The Legend of the 7 Golden Vampires is a 1974 horror film produced by Hammer Studios and Shaw Brothers Studio. It was released in North America in an edited version as The Seven Brothers Meet Dracula, and alternatively known as The Seven Brothers And Their One Sister Meet Dracula.
This is the only film in the The Dracula Cycle that does not bring back Christopher Lee as Dracula
Plot[]
Professor Lawrence Van Helsing gives a lecture in 1904 at a Chongqing (Chungking) university on Chinese vampire legend. He speaks of an unknown rural village that has been terrorized by vampires for many years. After the lecture, a student (David Chiang) informs him that the legend is true and that he knows the location of the village.
He then asks Professor Van Helsing if he would be willing to travel to the village and destroy the vampire menace. Van Helsing agrees and embarks with his son, the student and his seven kung-fu trained siblings on a dangerous journey funded by a wealthy widow (Julie Ege).
Van Helsing and his party realize, however, that the Seven Golden Vampires, who are the ones wreaking havoc on the village, are actually acting under the guidance of Count Dracula himself, masquerading as a mad Taoist monk.
Cast[]
- Peter Cushing as Professor Van Helsing
- John Forbes-Robertson as Count Dracula
- David de Keyser as the voice of Count Dracula (uncredited)
- Robin Stewart as Leyland Van Helsing
- Julie Ege as Vanessa Buren
- Robert Hanna as British Consul
- David Chiang as Hsi Ching/Hsi Tien-en
- Shih Szu as Mai Kwei
- Chan Shen as Kah the High Priest/Count Dracula's host
- Lau Kar-wing as Hsi Kwei (archer)
- Huang Pei-Chih as Hsi Po-Kwei (spearman)
- Wang Chiang as Hsi San (twin swordsman)
- Feng Ko-An as an assassin
- Hsu Hsia as an assassin
Production[]
Both Roy Ward Baker, a British director who had helmed several previous Hammer films, and Chang Cheh, a veteran Hong Kong action director, worked on the movie, though only Baker is credited.

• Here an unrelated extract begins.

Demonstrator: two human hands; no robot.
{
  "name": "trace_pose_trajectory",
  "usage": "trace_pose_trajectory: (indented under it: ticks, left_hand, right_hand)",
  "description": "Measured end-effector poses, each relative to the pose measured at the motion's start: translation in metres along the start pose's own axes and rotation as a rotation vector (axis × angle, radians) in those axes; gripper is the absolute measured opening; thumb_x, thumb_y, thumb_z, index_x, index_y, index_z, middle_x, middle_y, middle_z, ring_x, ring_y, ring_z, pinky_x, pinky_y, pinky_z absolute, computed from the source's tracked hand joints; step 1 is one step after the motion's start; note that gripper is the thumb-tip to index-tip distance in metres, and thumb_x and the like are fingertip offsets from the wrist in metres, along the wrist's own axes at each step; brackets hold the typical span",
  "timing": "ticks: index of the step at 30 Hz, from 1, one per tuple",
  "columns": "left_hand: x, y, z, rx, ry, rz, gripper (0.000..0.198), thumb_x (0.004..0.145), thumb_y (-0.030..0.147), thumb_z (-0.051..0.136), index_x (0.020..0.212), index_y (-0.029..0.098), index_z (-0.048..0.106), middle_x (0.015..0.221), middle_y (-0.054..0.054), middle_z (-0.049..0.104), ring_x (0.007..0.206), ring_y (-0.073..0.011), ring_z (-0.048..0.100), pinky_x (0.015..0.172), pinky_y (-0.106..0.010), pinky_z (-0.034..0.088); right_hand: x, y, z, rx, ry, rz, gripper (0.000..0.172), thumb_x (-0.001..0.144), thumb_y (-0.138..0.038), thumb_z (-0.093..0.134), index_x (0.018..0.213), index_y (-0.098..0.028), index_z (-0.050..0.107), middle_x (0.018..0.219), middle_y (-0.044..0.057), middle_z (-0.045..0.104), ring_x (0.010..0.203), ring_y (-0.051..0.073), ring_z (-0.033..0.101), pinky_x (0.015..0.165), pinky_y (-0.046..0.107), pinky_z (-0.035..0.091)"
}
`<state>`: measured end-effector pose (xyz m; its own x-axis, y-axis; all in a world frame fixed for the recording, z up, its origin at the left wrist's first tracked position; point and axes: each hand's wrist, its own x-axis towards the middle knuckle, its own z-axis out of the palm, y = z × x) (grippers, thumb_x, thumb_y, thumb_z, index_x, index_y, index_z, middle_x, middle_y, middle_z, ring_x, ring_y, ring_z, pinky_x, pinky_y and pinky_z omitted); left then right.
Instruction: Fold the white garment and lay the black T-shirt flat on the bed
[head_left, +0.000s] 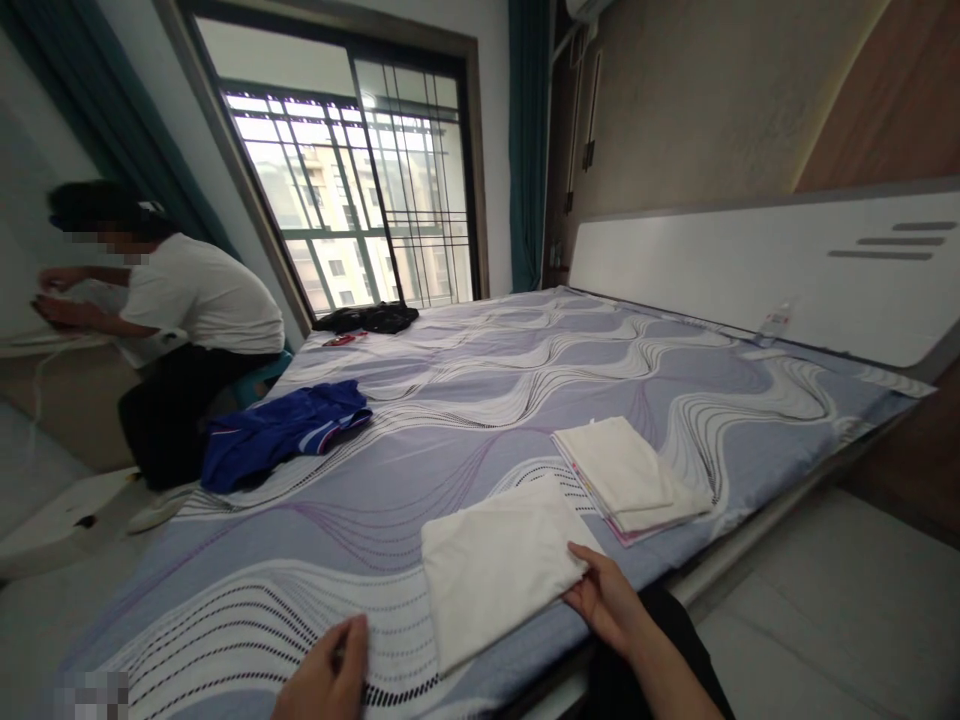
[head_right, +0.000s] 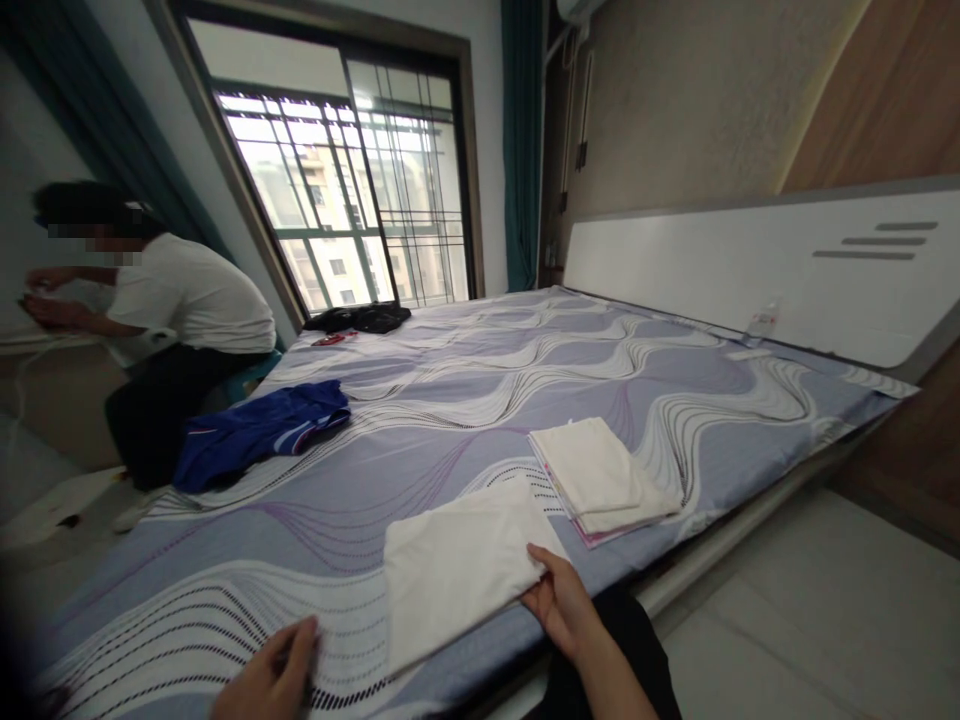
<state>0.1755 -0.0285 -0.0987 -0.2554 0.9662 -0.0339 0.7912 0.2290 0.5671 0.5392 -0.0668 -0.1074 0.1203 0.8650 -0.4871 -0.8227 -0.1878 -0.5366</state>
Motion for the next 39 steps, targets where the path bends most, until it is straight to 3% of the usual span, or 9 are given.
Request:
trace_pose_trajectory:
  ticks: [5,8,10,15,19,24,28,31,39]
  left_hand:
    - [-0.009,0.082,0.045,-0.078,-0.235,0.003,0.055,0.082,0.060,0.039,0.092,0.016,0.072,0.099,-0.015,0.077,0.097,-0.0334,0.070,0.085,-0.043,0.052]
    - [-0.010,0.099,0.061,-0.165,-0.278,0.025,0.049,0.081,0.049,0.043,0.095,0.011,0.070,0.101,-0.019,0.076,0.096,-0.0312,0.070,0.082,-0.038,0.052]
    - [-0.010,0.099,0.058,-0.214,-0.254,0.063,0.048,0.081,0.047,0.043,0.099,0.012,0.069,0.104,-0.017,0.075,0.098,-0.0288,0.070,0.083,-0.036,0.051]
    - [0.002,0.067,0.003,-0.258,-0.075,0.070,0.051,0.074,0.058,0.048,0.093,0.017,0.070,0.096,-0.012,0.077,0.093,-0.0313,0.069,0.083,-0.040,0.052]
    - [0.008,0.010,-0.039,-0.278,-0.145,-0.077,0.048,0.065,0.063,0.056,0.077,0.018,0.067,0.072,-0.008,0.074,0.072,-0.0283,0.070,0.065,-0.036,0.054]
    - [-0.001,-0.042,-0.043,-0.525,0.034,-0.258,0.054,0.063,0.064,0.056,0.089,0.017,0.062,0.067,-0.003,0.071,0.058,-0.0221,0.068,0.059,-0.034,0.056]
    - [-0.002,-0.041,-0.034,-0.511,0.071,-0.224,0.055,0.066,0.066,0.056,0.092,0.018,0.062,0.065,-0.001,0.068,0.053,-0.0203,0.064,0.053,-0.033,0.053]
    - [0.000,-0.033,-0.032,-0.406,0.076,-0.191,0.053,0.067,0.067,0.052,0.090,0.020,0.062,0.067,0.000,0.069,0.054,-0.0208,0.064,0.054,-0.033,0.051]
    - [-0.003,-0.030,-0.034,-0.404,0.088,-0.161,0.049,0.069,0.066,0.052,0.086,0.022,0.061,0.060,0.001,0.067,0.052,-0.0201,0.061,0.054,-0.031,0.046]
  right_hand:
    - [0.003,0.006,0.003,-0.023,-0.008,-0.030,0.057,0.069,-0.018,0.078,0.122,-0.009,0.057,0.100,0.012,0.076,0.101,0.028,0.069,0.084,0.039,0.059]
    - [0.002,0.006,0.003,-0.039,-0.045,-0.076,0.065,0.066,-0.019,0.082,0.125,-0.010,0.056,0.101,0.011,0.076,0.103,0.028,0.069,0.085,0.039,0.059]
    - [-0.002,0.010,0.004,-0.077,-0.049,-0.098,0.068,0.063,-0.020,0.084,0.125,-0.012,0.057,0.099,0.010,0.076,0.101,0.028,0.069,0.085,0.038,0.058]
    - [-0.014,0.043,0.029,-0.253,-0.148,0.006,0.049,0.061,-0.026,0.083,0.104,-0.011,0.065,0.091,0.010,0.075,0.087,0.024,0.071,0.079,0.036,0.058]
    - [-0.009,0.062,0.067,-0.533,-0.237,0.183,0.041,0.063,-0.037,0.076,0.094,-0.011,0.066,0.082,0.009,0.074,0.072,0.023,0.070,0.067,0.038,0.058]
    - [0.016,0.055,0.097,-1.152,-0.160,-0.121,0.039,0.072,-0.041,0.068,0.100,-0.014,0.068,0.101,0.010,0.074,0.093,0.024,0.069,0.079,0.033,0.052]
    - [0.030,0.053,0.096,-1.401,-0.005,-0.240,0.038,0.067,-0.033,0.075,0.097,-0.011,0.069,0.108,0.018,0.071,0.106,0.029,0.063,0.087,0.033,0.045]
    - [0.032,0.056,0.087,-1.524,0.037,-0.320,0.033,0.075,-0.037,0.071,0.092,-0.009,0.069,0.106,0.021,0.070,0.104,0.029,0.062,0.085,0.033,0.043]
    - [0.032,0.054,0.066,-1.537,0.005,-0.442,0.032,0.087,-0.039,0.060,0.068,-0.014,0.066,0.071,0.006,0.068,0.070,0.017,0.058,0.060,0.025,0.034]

The Legend of the 7 Golden Vampires was a co-production with Hong Kong's Shaw Studio, made in the hope of garnering some of the kung fu movie market share.
The movie was released with various titles in different locations, including The Seven Brothers Meet Dracula and Dracula and the Seven Golden Vampires. During some scenes involving roving gangs of undead, several vampires can be seen hopping up and down, as vampires tend to do in Chinese vampire films.
The North American release version trims twenty minutes of the film's footage and soundtrack and loops several remaining scenes to fill the running time.